3 sezonu komple bitirip, bir yığın soruyla kalakalınca daha önce hiç lost izlememiş bir arkadaşa arşivi vermekle kalmayıp onunla beraber ilk bölümden itibaren izlemeye başladım tekrar. karakterler arasındaki, ilk seyredilişte o kadarda önemli değilmiş gibi gelen her diyalog, her bakışma, verilen her tepki "vaaaaaay...demek bu yüzden böyle demiş, böyle yapmış" gibi nidalara sebebiyet veriyor. bir çaylakla beraber izlediğim için herşeyi içime atıyorum ve diyorum ki: bir diziyi ikinci kez izlemek bile bu kadar zevkliyse, o dizi lost'tur. (bu önermede sitcomlar değerlendirmeye alınmamıştır)
--spoiler--
ekstra değerlendirmeler de yapabiliyo insan ayrıca, misal bu shannon ne kadar gereksiz bi insanmış hakkaten ya, öldüğü zaman herkes üzülmüştü ama ilk bölümlerde ne kadarda sinir bozucu olduğunu unutmayalım derim ben. abi/sevgili boone da öyle. tamam iyi çocuk, kötü bişey dediğim yok ama daha tam sanki karakteri oturmamış gibi garibimin. gel diyosun geliyo, git diyosun gidiyo, durup durup kardeşine laf sokuyo. bi sakin ol be oğlum, allahın sopası yok ama adanın kargo uçağı var, asabiyet yapma bu kadar, mazallah başına bişey gelir.

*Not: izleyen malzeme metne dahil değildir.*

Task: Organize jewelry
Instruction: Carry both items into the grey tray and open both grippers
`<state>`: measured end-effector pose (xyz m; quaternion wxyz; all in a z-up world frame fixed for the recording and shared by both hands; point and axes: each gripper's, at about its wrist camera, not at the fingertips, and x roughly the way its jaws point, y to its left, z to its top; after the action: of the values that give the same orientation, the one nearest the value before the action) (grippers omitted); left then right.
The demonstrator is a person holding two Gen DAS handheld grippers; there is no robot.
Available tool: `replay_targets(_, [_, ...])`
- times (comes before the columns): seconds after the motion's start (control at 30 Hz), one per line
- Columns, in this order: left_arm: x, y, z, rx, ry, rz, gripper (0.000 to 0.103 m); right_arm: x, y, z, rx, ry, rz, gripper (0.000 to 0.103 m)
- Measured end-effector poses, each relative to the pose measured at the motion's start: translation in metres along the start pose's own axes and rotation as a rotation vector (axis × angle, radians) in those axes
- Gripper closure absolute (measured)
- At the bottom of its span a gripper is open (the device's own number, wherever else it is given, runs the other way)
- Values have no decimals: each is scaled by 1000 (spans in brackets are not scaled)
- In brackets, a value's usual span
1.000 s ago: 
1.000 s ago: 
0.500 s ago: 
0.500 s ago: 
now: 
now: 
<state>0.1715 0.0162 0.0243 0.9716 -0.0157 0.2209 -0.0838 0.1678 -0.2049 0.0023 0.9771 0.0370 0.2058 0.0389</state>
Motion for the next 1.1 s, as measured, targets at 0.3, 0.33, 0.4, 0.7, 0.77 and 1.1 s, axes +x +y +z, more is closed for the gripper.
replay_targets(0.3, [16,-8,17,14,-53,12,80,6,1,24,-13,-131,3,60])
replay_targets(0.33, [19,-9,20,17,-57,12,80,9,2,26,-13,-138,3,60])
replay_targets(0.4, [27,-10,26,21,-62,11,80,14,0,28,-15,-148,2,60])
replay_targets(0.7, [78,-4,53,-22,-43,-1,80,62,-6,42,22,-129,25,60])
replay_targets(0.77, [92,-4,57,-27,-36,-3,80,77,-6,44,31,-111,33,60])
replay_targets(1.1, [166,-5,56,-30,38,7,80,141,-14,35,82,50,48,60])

tavla oynayan, ağzındaki meyveyle şebeklikler yapan asil insan locke, karısı hariç kimseyle muhatap olmayan yabani jin, daha ilk bölümden "waaaaaaalt" çığlıklarına başlayan michael ne kadar da değişmişler fiziksel olarak...ada bünyelere iyi geliyo, hastalıkları iyileştiriyo diyolar ama maşallah daha 3 ay geçmedi uçak düşeli, sanki 3 sene yaşlanmış gibiler hepsi. hele o walt yok mu, bastıbacak veletken çakıldı adaya, 2.sezon sonunda babasıyla aynı boyda oldu, korkarım ilerki sezonlarda kate, sun, alex...ne kadar hamile kalabilecek kadın varsa onlara doğru yönlendirecek jacob bu "special boy"u.

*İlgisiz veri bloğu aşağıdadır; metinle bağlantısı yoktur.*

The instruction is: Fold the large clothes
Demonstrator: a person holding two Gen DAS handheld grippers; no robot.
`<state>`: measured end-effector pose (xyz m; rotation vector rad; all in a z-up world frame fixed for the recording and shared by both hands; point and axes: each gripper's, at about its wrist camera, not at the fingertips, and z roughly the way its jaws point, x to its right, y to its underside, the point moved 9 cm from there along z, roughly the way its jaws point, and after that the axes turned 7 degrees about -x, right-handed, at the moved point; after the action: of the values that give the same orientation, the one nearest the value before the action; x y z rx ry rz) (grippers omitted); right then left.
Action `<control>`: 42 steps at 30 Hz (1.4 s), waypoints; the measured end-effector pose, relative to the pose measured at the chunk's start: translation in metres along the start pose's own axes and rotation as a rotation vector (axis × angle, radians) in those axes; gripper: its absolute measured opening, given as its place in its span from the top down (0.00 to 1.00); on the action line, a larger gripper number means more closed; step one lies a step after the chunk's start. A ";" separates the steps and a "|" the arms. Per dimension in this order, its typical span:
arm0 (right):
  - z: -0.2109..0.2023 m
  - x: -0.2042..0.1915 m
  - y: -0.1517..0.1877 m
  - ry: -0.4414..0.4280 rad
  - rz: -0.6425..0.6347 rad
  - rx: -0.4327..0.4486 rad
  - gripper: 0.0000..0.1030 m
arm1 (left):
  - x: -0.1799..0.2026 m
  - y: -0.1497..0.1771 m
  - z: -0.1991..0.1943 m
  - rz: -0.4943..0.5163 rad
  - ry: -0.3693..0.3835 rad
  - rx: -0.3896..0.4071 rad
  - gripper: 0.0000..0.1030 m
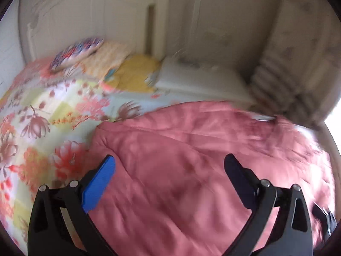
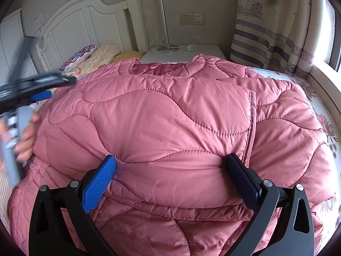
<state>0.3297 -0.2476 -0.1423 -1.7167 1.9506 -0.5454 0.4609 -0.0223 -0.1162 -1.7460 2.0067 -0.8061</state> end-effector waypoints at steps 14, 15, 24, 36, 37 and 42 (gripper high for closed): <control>0.001 0.001 0.000 0.008 -0.005 0.000 0.04 | 0.015 0.077 -0.008 0.112 -0.078 -0.081 0.02; 0.001 0.001 0.000 0.007 -0.004 0.001 0.04 | 0.015 0.078 -0.014 0.105 -0.069 -0.066 0.02; -0.043 0.011 -0.027 0.093 0.001 0.128 0.05 | 0.009 0.099 -0.020 0.112 -0.072 -0.047 0.02; -0.024 0.055 -0.048 0.148 0.030 0.047 0.05 | 0.009 0.101 -0.017 0.116 -0.071 -0.058 0.02; -0.025 0.066 -0.055 0.168 0.046 0.052 0.05 | 0.009 0.101 -0.017 0.115 -0.069 -0.058 0.02; 0.014 0.142 -0.061 0.258 0.188 -0.074 0.05 | 0.009 0.101 -0.017 0.114 -0.069 -0.058 0.02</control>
<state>0.3726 -0.3965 -0.1309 -1.5459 2.3104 -0.6601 0.3713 -0.0202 -0.1657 -1.6494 2.0812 -0.6495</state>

son sözüm de black smoke/monster a. ilk 2-3 bölümde bağırdın çağırdın, millet 3,5 atıyodu ormana dalmamak için. ağaçları kopardın, pilotu uçurdun, nooldu sonra...ha sorarım nooldu; baktın tabi lostie'lerin hepsi birbirinden tehlikeli adamlar, ev kundaklayan var, işkenceci var, en az 3-5 katil var, en masumunun bile etrafındaki herkes ölmekle kalmayıp dükkanına meteor düşüyo, bunları görüp tanıyınca, flashlı fotolarını çekince, hafızalarına dalınca, kuyruğu sıkıştırıp kaçtın, bi daha yok...sen ki, bizim elemanlar gibi ağaç dayayıp 2 metre yükseğe bile çıkamıyon manyetik zamazingodan kurtulmak için. eko'yu en zayıf anında yakalayıp yerden yere vurmakla karizmanı toparlayamazsın ben sana diyim.
others fos çıktı, oceanic tayfası önce teker teker öldürüyodu artık toplu katliamlara başladı. ben'in dayak yemediği adam kalmadı. alex'e bile laf geçiremiyon sen, tom'a richard'a nasıl dinletçen kendini çümçükağızlı. jacob fos çıktı, daha olan bitenden zerre bişey anlamayan, adaya niye getirildiğini düşünürken yakında kızamık felan çıkarcağını düşündüğüm locke'a bile "help me" dedi ya. locke biraz daha düşünür sonra gider bu jacob'un kulübesini de patlatır bence, zora gelemiyo herif, hemen c4.
ben ve tayfasının son umudu tapınak, daha doğrusu richard ve tayfası diyeyim, artık liderliği yeniden ele alır gibi geliyo bana bu balmumundan yapılmış gibi duran ifadesiz suratlı, yaşlanmayan richard. adada ne kadar topluluk ne kadar güç ne kadar hatch varsa patlata patlata gidiyo bizimkiler. "not pennys boat" takiler geldiğinde bi bela çıkacak ama du bakalım.